Problem to solve >> Go through the data and copy each line where the word "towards" shows up.

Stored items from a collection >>
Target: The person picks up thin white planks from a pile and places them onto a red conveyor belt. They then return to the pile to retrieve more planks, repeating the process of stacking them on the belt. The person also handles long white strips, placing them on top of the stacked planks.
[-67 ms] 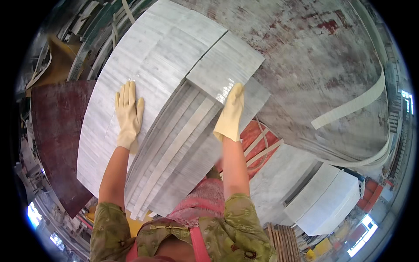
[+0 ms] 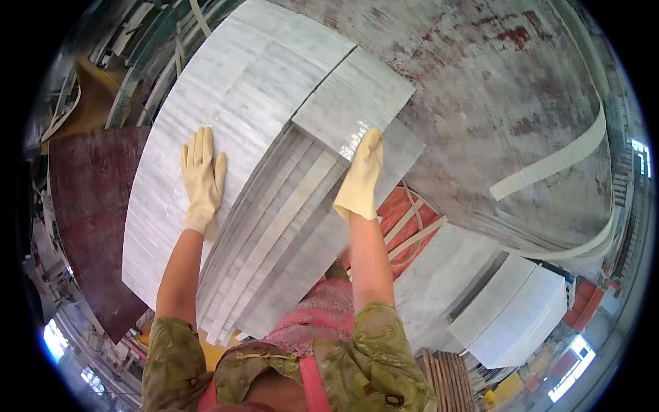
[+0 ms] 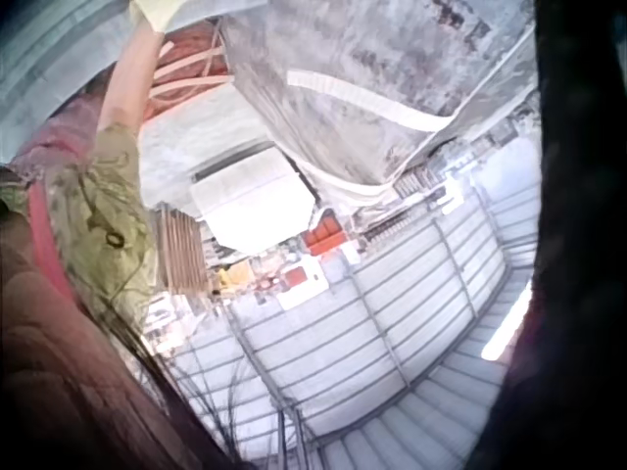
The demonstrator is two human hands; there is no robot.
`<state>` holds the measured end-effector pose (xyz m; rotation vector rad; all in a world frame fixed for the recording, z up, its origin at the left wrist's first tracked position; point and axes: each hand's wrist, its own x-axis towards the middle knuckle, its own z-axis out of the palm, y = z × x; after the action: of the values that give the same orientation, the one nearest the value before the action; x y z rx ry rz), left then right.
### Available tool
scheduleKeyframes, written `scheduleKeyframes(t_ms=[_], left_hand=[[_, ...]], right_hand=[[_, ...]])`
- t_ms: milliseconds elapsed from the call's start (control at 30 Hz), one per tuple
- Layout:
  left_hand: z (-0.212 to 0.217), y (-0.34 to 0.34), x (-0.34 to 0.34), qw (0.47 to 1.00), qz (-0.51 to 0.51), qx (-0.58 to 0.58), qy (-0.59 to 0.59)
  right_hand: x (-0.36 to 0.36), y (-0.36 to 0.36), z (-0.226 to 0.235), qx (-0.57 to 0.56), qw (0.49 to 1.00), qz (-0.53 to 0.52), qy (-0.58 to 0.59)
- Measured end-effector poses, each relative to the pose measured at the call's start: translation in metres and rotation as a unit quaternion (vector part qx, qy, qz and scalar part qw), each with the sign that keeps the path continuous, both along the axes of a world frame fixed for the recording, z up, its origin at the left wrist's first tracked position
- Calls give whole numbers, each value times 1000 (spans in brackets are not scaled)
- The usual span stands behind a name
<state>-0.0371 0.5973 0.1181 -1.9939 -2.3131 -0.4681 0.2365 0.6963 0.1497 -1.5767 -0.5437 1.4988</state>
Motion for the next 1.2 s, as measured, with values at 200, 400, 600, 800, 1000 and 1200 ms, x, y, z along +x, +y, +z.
scheduleKeyframes(t_ms=[200,400,600,800,1000,1200], left_hand=[[-6,-2,-1,1000,0,11,-1],[-8,-2,-1,1000,1,19,-9],[-4,-3,0,1000,9,9,10],[-1,-2,1,1000,5,9,22],[-1,1,-1,999,-4,34,0],[-9,-6,-4,999,-12,38,9]], right_hand=[[12,2,-55,101,995,-21,-2],[34,19,-50,172,905,105,-375],[-5,43,-32,394,610,286,-625],[-24,50,-47,389,553,342,-653],[-22,51,-51,432,511,308,-676],[-21,51,-59,456,534,272,-658]])
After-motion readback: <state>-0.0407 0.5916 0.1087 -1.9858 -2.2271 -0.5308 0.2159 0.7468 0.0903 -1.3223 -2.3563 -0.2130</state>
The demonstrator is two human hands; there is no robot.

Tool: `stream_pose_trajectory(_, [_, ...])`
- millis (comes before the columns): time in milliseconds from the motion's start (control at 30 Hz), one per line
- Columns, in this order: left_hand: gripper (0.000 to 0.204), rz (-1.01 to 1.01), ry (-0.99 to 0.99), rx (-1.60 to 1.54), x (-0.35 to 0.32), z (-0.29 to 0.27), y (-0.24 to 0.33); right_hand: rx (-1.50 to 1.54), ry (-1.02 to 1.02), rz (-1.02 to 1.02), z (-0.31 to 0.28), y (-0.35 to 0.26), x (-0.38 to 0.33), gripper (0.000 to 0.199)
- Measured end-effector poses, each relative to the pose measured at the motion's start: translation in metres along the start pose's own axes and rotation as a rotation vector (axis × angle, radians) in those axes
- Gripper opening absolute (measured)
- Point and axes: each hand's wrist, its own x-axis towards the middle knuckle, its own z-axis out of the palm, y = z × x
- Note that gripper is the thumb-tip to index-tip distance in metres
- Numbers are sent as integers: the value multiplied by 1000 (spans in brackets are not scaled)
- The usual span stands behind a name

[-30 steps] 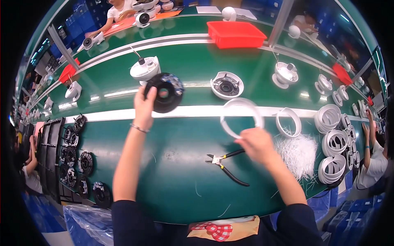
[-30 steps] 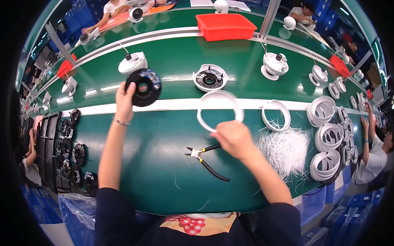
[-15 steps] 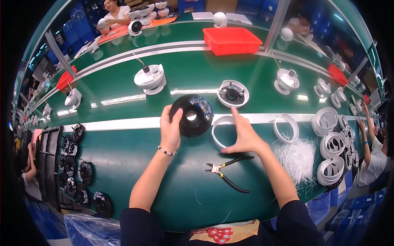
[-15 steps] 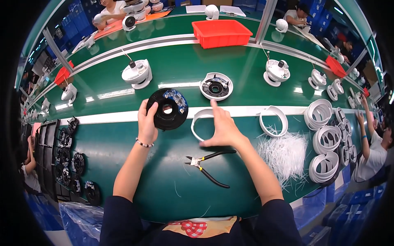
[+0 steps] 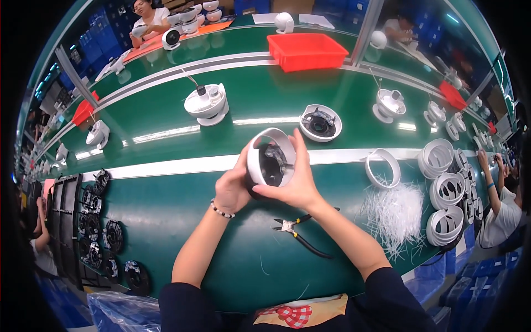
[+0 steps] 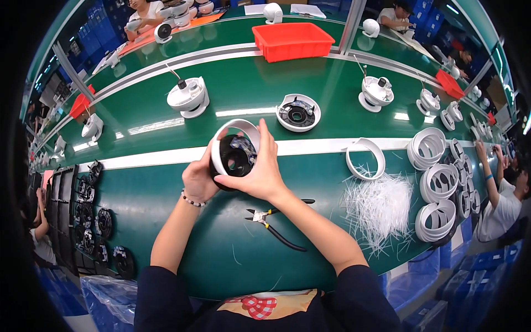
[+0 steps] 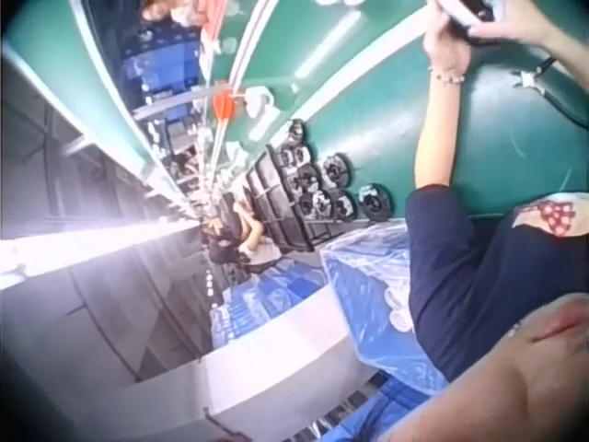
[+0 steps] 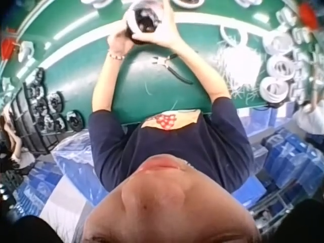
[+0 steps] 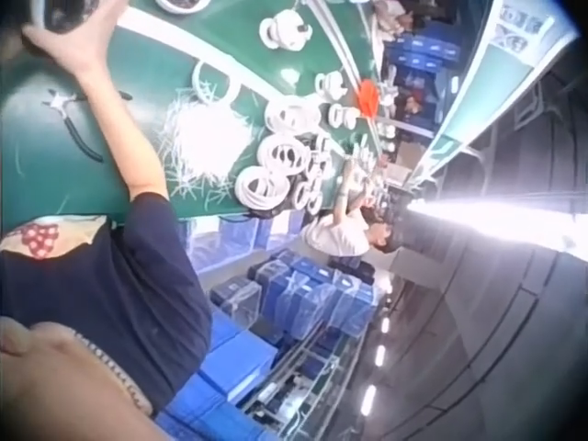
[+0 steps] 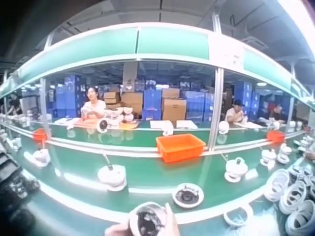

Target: Assembling security cameras at a factory production line.

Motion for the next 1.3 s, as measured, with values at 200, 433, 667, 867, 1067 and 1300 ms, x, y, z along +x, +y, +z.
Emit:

Worked solution >>
`<state>` holds the measured end-effector pose (xyz m; rotation vector rad; all in a world frame fixed for the recording, z up, its origin at the left wrist's first tracked position; point and axes: each hand's wrist, its own x-axis towards the middle knuckle, its own z-axis out of the palm, y = z × x; after the action: of the values that give the same orientation, the one nearest the value before the action; x y z rx ry rz), left then right.
- Point and axes: each hand's wrist, its own x-axis towards the middle knuckle, its own z-axis out of the palm, y = z × x

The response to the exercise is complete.